**TASK DETAILS:**
Write the listing out again word for word, leaving each picture behind.

**DATA EXTRACT:**
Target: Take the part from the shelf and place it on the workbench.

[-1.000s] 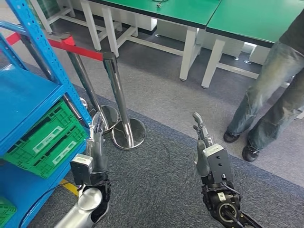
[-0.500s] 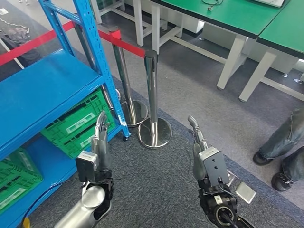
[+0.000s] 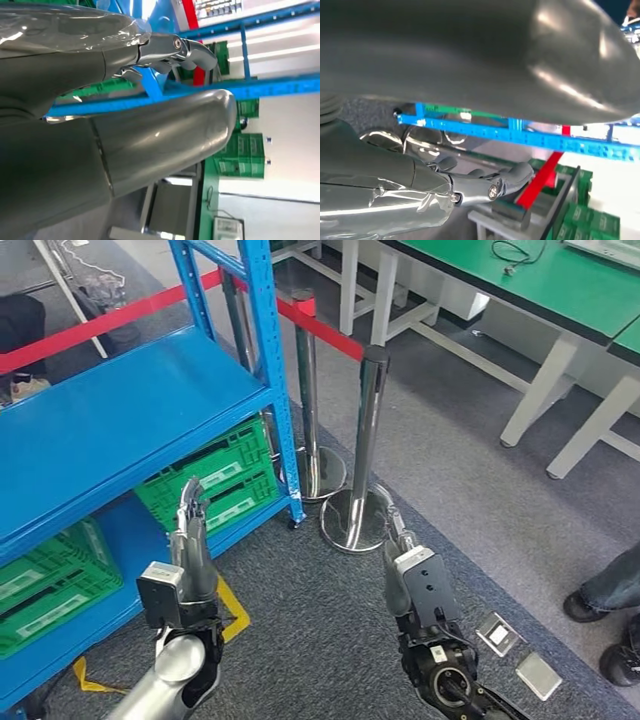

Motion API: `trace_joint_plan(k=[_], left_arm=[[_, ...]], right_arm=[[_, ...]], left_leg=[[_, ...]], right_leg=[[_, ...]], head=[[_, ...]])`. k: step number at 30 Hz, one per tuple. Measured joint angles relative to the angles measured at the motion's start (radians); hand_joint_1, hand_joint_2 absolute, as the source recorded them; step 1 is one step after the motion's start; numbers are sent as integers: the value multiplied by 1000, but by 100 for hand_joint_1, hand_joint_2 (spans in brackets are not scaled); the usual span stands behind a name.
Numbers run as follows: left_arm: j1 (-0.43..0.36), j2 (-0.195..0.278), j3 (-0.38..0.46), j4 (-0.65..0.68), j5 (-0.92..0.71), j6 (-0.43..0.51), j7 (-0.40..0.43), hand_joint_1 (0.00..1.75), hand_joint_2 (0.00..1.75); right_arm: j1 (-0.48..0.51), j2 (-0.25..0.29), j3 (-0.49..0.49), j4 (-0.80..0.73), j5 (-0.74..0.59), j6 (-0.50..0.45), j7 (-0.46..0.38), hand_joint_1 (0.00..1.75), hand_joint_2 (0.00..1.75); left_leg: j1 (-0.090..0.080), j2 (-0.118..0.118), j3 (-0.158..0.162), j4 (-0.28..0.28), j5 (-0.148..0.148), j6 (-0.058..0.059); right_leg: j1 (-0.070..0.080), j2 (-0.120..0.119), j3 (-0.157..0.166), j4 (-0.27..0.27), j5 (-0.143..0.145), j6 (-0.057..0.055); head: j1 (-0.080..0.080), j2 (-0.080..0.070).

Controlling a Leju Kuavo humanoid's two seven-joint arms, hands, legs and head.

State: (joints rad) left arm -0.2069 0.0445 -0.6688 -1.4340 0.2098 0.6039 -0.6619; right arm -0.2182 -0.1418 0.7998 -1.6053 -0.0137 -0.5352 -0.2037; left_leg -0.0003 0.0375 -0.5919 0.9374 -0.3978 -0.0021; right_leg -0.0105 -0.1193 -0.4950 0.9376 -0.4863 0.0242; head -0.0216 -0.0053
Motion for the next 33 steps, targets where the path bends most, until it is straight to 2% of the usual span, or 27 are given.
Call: trace_joint_plan(k=[2,4,5,6,7,8,9,10,11,12,13,15,16,17,19,20,21,22,23,25,26,27,28,30,31,32,33], left_arm=[[0,2,0,-3,0,0,0,0,0],[-1,2,0,-5,0,0,0,0,0],[0,2,0,-5,0,0,0,0,0],[1,3,0,-5,0,-1,0,0,0],[2,3,0,-5,0,-1,0,0,0],[3,4,0,-5,0,-1,0,0,0],[3,4,0,-5,0,-1,0,0,0],[3,4,0,-5,0,-1,0,0,0],[2,4,0,-5,0,-1,0,0,0],[2,4,0,-5,0,-1,0,0,0],[2,4,0,-5,0,-1,1,0,0],[4,5,0,-6,0,-1,1,0,0],[4,6,0,-6,0,-1,1,0,0],[2,7,0,-6,0,-1,1,0,0],[-3,8,0,-6,1,1,1,0,0],[-4,8,0,-6,1,2,2,0,0],[-4,9,0,-6,2,3,2,0,0],[-4,10,0,-6,3,4,2,0,0],[-4,11,0,-6,3,5,2,0,0],[-5,13,0,-6,4,9,2,0,0],[-7,13,0,-6,4,11,3,0,0],[-9,13,0,-7,3,12,4,0,0],[-10,14,0,-8,3,13,5,0,0],[-10,15,0,-9,5,14,6,0,0],[-10,16,0,-10,5,14,5,0,0],[-10,16,0,-10,6,14,4,0,0],[-10,16,0,-10,6,14,3,0,0]], right_arm=[[-1,1,1,1,0,0,-1,0,0],[0,1,1,3,0,-1,-1,0,0],[1,1,2,5,0,-1,-1,0,0],[3,1,4,7,0,-1,0,0,0],[4,1,5,9,0,-1,0,0,0],[5,1,6,11,0,-1,0,0,0],[4,1,7,12,0,-2,0,0,0],[4,1,8,13,0,-2,0,0,0],[3,1,8,13,0,-2,0,0,0],[3,2,9,14,0,-2,0,0,0],[2,2,10,14,0,-2,0,0,0],[1,3,12,15,0,-2,-1,0,0],[-1,4,12,15,0,-2,-1,0,0],[-2,6,13,15,0,-1,-2,0,0],[-3,8,13,17,0,5,-3,0,0],[-3,8,14,19,0,9,-3,0,0],[-3,9,14,21,0,13,-3,0,0],[-4,9,15,23,0,16,-3,0,0],[-4,9,15,25,0,19,-3,0,0],[-7,10,15,26,0,25,-3,0,0],[-10,11,15,26,0,27,-3,0,0],[-14,12,14,26,0,29,-3,0,0],[-17,12,15,27,0,30,-3,0,0],[-23,14,15,28,-1,28,-3,0,0],[-25,14,15,28,-1,27,-3,0,0],[-26,15,15,28,-1,25,-4,0,0],[-26,15,15,29,-1,24,-5,0,0]], left_leg=[[6,-21,6,-5,2,13],[7,-43,9,-6,2,21],[6,-56,10,-6,2,23],[5,-70,11,-5,2,23],[5,-85,12,-5,2,24],[4,-100,14,-5,1,23],[4,-115,17,-4,1,22],[3,-129,18,-4,0,20],[3,-142,17,-1,0,17],[4,-153,13,-1,1,12],[6,-164,9,-1,3,6],[10,-179,1,-1,8,-7],[8,-165,-5,10,1,-13],[7,-140,-21,41,-17,-17],[6,-78,-82,161,-79,-26],[9,-62,-119,232,-108,-30],[12,-55,-147,283,-122,-33],[14,-50,-156,299,-119,-36],[16,-44,-142,271,-97,-37],[16,-12,-64,127,-32,-36],[14,5,-28,59,-9,-32],[12,16,-5,16,3,-27],[9,18,2,-2,4,-21],[7,-4,1,-3,4,-8],[8,-15,2,-5,5,-2],[11,-25,5,-7,6,4],[14,-35,7,-9,7,9]], right_leg=[[-6,40,-20,52,-37,8],[-8,96,-85,191,-102,11],[-9,109,-122,265,-128,12],[-8,114,-149,312,-135,13],[-9,116,-158,318,-122,12],[-9,121,-146,280,-89,9],[-9,132,-119,210,-44,4],[-10,156,-88,134,-8,-1],[-11,178,-60,69,16,-5],[-11,195,-41,30,26,-8],[-10,201,-33,17,23,-10],[-10,181,-26,9,28,-18],[-12,168,-24,5,31,-23],[-15,155,-22,0,34,-29],[-15,126,-21,-4,36,-36],[-13,111,-22,-4,35,-38],[-13,96,-22,-4,34,-39],[-12,81,-22,-4,33,-38],[-12,67,-21,-4,32,-37],[-12,42,-17,-4,27,-31],[-9,33,-15,-3,24,-26],[-6,24,-13,-2,21,-21],[-3,16,-12,-2,18,-15],[-2,-2,-8,-3,13,-3],[-4,6,-9,4,4,3],[-7,26,-18,28,-13,7],[-8,54,-40,76,-41,10]], head=[[7,0],[22,0],[29,0],[34,0],[38,0],[42,0],[46,0],[49,0],[51,0],[51,0],[50,0],[49,0],[47,0],[40,0],[23,0],[15,0],[11,0],[8,0],[4,0],[-5,0],[-10,0],[-11,0],[-10,0],[-3,0],[1,0],[5,0],[12,0]])
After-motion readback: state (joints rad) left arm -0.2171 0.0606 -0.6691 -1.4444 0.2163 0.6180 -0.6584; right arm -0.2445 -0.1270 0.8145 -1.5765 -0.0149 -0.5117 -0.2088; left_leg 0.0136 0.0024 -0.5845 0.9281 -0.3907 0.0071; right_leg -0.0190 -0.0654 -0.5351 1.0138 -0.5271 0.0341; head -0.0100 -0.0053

**WRITTEN ANSWER:**
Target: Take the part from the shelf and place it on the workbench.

[-1.000s] 
[-0.500s] 
[+0.000s] 

Motion API: `trace_joint_plan(k=[_], left_arm=[[_, ...]], right_arm=[[_, ...]], left_leg=[[_, ...]], right_leg=[[_, ...]], head=[[_, ...]])`. k: step number at 30 Hz, one per tuple. Measured joint angles relative to the angles measured at the motion's start (radians); hand_joint_1, hand_joint_2 absolute, as the source recorded them; step 1 is one step after the motion's start; numbers are sent as integers: the value multiplied by 1000, but by 100 for hand_joint_1, hand_joint_2 (spans in brackets are not scaled); the usual span stands behind a name.
Numbers run as follows: left_arm: j1 (-0.43..0.36), j2 (-0.195..0.278), j3 (-0.38..0.46), j4 (-0.65..0.68), j5 (-0.92..0.71), j6 (-0.43..0.51), j7 (-0.40..0.43), hand_joint_1 (0.00..1.75), hand_joint_2 (0.00..1.75); right_arm: j1 (-0.48..0.51), j2 (-0.25..0.29), j3 (-0.49..0.49), j4 (-0.80..0.73), j5 (-0.74..0.59), j6 (-0.50..0.45), j7 (-0.46..0.38), hand_joint_1 (0.00..1.75), hand_joint_2 (0.00..1.75); left_leg: j1 (-0.090..0.080), j2 (-0.118..0.118), j3 (-0.158..0.162), j4 (-0.28..0.28), j5 (-0.148..0.148), j6 (-0.058..0.059); right_leg: j1 (-0.070..0.080), j2 (-0.120..0.119), j3 (-0.157..0.166), j4 (-0.27..0.27), j5 (-0.143..0.145), j6 (-0.057..0.055); head: j1 (-0.080..0.080), j2 (-0.080..0.070).

Controlling a Leju Kuavo humanoid's two seven-joint arms, hands, legs and head.

State: (joints rad) left arm -0.2069 0.0445 -0.6688 -1.4340 0.2098 0.6039 -0.6619; right arm -0.2182 -0.1418 0.7998 -1.6053 -0.0137 -0.5352 -0.2037; left_leg -0.0003 0.0375 -0.5919 0.9374 -0.3978 -0.0021; right_leg -0.0105 -0.1193 -0.4950 0.9376 -0.4863 0.0242; head -0.0216 -0.0053
Motion for the next 33 steps, targets where the path bends most, until it is straight to 2% of the usual span, or 27 are given.
Call: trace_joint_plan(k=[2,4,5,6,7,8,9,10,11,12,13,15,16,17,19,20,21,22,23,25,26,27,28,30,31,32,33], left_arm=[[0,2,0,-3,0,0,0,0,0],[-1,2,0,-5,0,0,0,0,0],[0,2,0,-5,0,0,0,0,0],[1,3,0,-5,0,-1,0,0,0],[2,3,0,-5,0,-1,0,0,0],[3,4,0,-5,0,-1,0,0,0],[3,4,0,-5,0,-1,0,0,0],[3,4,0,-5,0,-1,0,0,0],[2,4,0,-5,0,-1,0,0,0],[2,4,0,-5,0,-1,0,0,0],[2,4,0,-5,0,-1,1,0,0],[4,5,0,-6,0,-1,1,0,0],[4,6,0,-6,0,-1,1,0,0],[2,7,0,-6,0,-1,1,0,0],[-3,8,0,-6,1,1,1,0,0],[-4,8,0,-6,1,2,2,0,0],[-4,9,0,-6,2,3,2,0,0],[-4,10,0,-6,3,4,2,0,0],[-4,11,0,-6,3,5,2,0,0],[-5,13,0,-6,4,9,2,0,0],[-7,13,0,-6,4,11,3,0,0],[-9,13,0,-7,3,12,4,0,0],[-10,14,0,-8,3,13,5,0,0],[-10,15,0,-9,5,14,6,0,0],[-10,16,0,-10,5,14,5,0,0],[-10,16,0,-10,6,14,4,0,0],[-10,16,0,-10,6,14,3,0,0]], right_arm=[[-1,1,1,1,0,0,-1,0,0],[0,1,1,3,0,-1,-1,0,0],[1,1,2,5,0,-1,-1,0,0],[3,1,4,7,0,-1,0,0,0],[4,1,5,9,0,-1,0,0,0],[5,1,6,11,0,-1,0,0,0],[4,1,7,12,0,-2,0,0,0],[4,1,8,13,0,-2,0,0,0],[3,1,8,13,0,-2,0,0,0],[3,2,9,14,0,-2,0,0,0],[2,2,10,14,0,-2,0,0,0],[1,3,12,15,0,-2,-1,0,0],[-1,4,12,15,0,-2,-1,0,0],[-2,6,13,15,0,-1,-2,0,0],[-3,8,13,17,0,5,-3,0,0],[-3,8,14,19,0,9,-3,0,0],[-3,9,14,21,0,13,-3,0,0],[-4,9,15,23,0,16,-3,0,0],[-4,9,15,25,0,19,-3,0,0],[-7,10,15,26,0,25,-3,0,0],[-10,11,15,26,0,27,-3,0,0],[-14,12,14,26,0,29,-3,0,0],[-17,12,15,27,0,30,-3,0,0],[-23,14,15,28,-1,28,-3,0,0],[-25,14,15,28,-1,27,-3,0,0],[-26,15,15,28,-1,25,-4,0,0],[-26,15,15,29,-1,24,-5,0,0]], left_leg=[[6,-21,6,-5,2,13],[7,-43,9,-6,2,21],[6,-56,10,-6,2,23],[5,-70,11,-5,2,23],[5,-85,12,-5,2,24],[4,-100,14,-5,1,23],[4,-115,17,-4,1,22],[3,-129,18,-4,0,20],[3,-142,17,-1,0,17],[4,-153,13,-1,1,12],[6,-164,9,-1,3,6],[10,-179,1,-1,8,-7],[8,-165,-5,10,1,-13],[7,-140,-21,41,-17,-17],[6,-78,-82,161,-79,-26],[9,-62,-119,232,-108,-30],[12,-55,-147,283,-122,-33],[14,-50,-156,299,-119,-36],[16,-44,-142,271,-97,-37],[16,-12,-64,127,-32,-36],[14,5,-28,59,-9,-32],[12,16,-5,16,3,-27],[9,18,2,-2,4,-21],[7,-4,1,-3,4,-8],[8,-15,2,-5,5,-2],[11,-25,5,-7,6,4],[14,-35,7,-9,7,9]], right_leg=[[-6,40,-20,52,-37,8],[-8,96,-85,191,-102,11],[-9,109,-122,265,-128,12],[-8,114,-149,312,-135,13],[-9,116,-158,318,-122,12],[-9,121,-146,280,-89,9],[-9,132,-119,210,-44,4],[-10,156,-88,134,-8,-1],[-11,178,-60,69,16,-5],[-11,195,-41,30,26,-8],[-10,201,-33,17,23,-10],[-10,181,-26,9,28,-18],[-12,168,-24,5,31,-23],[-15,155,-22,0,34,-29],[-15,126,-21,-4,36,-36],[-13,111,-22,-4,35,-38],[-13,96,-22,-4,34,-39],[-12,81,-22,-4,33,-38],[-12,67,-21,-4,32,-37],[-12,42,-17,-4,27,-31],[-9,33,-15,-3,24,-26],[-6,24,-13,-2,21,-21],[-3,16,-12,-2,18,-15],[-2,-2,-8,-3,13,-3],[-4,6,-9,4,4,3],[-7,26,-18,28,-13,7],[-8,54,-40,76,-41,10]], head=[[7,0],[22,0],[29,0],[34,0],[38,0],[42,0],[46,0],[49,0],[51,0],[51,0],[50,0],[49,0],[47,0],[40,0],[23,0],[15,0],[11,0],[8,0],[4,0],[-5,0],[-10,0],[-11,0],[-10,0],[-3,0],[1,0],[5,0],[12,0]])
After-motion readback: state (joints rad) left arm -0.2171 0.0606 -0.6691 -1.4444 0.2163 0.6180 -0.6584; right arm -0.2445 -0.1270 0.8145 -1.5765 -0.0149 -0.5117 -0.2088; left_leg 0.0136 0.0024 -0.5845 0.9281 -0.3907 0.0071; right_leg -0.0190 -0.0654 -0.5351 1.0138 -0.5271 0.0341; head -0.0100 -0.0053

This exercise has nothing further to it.